I'm working with firebase firestore and for some reason I need to hash every new user document ID to integer specifically a 16Bit UTF integer. Mostly it's an attempt at duplicating the .hashcode method in Dart.

what I have found and tried is this

// Convert to 32bit integer
const hashFunction = (string) => {
  var hash = 0;
  if (string.length == 0) return hash;

  for (i = 0; i < string.length; i++) {
    char = string.charCodeAt(i);
    hash = (hash << 5) - hash + char;
    hash = hash & hash;
  }
  return hash >>> 0;   // returns hash as positive integer
};

but this only converts to 32bit int. Any and all help is appreciated.

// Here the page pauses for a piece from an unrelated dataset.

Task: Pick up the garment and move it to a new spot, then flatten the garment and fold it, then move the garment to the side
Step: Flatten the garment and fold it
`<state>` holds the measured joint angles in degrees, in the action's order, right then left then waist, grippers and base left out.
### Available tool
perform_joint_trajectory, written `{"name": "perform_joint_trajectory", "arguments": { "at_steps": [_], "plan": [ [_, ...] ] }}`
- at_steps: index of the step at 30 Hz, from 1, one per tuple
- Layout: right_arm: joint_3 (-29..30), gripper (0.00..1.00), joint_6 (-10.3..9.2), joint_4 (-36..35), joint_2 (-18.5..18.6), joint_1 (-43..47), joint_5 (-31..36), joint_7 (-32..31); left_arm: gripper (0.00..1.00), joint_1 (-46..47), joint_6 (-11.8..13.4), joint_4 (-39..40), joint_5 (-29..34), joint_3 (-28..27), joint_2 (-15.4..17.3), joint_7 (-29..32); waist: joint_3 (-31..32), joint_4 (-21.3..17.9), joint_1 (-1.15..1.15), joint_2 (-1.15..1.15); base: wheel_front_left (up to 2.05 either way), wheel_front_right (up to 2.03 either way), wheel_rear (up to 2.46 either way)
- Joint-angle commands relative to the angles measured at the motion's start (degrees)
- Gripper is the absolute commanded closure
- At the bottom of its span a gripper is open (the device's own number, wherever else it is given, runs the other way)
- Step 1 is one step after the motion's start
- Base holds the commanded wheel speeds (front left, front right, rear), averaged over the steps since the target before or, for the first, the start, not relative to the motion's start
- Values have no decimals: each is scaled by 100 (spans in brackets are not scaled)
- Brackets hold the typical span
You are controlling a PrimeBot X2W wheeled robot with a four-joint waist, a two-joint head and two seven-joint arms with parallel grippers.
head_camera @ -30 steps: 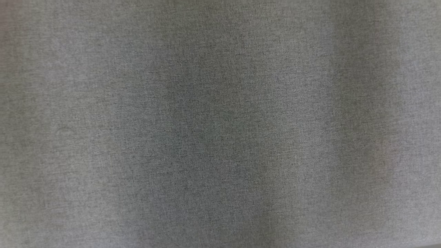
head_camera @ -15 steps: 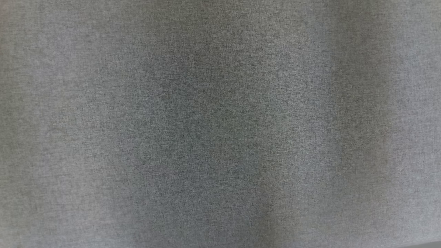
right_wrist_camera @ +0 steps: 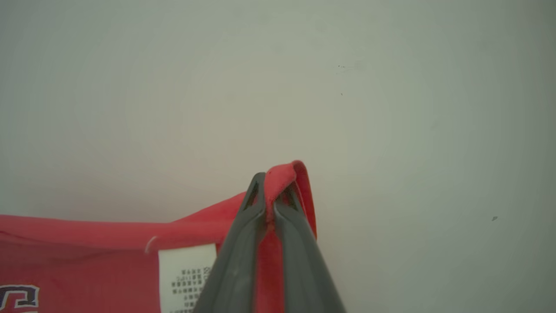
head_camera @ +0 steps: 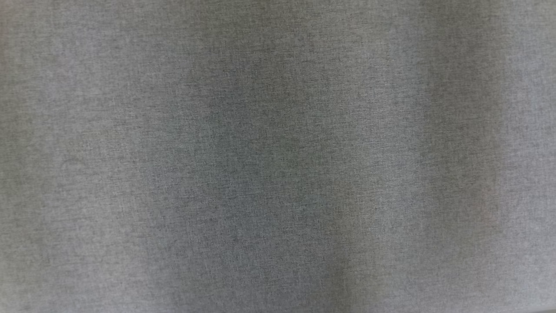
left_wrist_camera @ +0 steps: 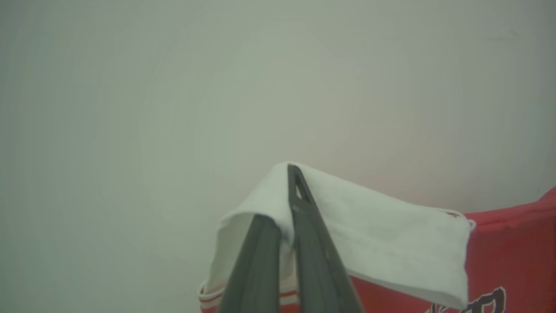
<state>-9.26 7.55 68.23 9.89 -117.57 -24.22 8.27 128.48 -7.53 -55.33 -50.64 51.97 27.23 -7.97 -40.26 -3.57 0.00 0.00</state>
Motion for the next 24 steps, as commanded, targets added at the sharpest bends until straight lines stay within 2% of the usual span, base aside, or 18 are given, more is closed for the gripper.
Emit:
{"name": "perform_joint_trajectory", "arguments": {
  "at_steps": [1, 4, 9, 17, 20, 24],
  "plan": [
    [-29, 100, -14, 29, 6, -1, -53, 60, 100, -52, 13, -35, -102, 13, 5, -78, 2, 21, 0, 0, 0, 0, 0],
    [-152, 100, -14, 48, -22, 182, -62, 128, 100, -284, 13, 31, -246, 53, 12, -229, 49, 33, 0, 0, 0, 0, 0],
    [-412, 100, -14, -110, -121, 616, -258, 239, 100, -843, 13, 301, -514, 128, 229, -482, 220, -5, 0, 0, 0, 0, 0],
    [-806, 100, -14, -842, -117, 2150, -1039, 438, 100, -2739, 33, 1320, -929, -73, 780, -717, 803, 10, 0, 0, 0, 0, 0],
    [-1016, 100, -14, -1278, -51, 2943, -1354, 446, 100, -3692, 292, 2162, -787, -498, 1039, -723, 1054, -5, 0, 0, 0, 0, 0],
    [-1251, 100, -14, -1934, 90, 4140, -1788, 407, 100, -5461, 991, 3666, -612, -1444, 1297, -719, 1381, -25, 0, 0, 0, 0, 0]
  ]
}}
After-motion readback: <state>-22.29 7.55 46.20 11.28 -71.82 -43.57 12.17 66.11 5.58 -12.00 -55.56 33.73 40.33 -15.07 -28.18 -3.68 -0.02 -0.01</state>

EDIT1: Using @selbie's changes i made some progress but the hash i'm getting is quite different from the .hashCode method in Dartthis is dart's output and this is JS output

is there anyway i can get thesame result

1

There are 1 answers

1
selbie On

If you only want a 16-bit hash, then:

Instead of this:

return hash >>> 0;   // returns hash as positive integer

This:

return hash & 0xffff; // return lower 16-bits of hash value

This line:

if (string.length == 0) return hash;

Isn't needed since your for-loop will simply not run if string.length is 0.

Finally, not a good idea to have a variable name the same as a type. So let's just rename string to be s.

Here's a simplified solution:

const hashFunction = (s) => {
  var hash = 0;

  for (i = 0; i < s.length; i++) {
    hash = (hash << 5) - hash + s.charCodeAt(i);
    hash = hash & hash; // prevent overflow from happening
  }
  return hash & 0xffff;   // returns lower 16-bit of hash value
};

With that in mind, a 16-bit hash isn't a very strong hash. There are sure to be collisions after a few thousand strings are hashed. Consider a crytographically strong hash or a larger hash width as appropriate.